[Dataset extract]
━━━━━━━━━━━━━━━━

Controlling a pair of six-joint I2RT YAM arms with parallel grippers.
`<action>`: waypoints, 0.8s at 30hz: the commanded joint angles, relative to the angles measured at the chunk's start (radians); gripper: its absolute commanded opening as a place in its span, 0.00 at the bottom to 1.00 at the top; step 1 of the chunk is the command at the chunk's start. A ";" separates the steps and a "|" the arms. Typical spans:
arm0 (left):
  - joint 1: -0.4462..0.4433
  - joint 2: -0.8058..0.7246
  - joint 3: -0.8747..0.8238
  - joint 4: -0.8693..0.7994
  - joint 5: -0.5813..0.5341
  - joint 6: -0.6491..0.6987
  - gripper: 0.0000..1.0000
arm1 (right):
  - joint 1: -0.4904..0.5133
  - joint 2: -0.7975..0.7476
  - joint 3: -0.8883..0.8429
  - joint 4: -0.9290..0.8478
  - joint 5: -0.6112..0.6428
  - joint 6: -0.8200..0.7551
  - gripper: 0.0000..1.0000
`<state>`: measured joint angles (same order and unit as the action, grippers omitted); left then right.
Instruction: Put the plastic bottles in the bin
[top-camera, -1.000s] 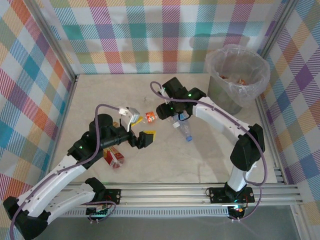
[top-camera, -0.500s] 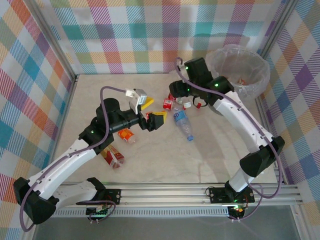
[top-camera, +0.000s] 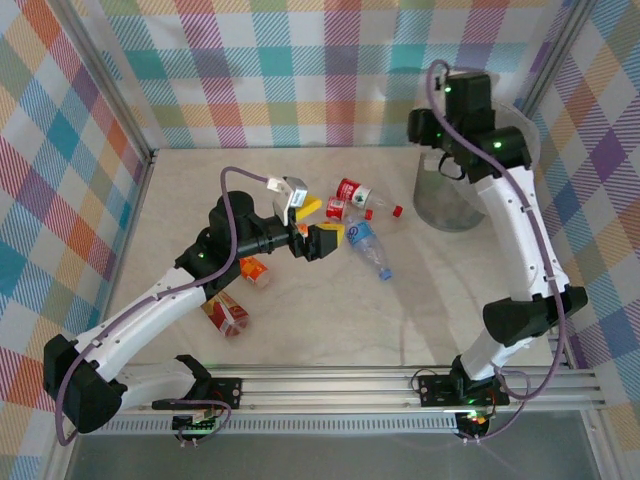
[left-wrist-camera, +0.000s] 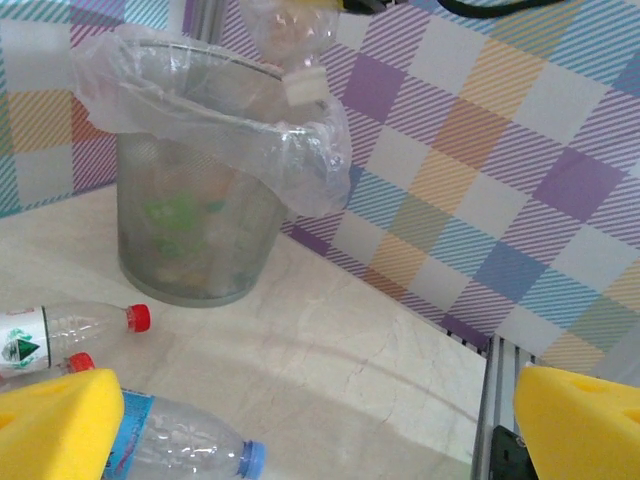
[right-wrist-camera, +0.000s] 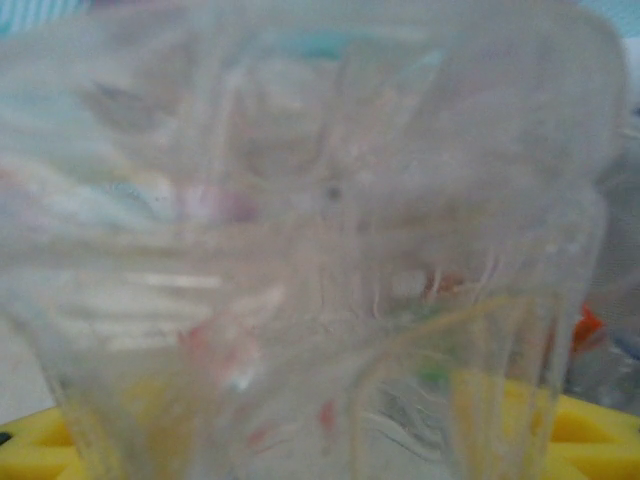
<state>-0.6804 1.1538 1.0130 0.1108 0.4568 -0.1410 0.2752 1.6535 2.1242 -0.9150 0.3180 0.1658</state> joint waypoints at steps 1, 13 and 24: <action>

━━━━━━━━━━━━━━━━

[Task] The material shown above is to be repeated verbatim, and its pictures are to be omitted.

[The answer]
Controlling a pair of six-joint I2RT YAM arms with parallel grippers.
`<action>`: waypoints, 0.8s at 30hz: the commanded joint angles, relative to the angles measured at the chunk's start (radians); gripper: its absolute commanded opening as a place in its span, 0.00 at the bottom to 1.00 at the top; step 1 of the chunk is the command at the chunk's start. A ";" separates the steps and a "|" the arms. Typical spans:
arm0 (left):
  - joint 1: -0.4462..0.4433
  - joint 2: -0.8058..0.7246
  - joint 3: -0.8747..0.8238
  - joint 4: -0.8693..0.7994
  - joint 5: -0.5813..0.5341
  - joint 6: -0.6491..0.6987
  - gripper: 0.0000..1.0000
arm1 (right):
  - joint 1: -0.4904..0.5133
  - joint 2: -0.7975..0.7476
  - joint 3: -0.8883..0.8429
  - joint 4: -0.9290..0.8478
  - joint 5: -0.6112..0.6428
  - joint 6: -0.8200..0.7551
  - gripper: 0.0000..1.0000
`<state>`: measured joint angles (same order and unit as the action, grippers omitted); left then right.
Instruction: Put the plastic bottles in the bin
[top-camera, -1.000s] 
[top-camera, -0.500s] 
[top-camera, +0.000s] 
[left-wrist-camera, +0.000s] 
[right-wrist-camera, +0.000s] 
<state>-0.6804 1.1538 1.0130 0.1108 0.4568 -0.1410 0.2752 1.6535 2.1242 -0.9150 0.3180 0.1658</state> joint waypoints at steps 1, 13 and 24: <action>

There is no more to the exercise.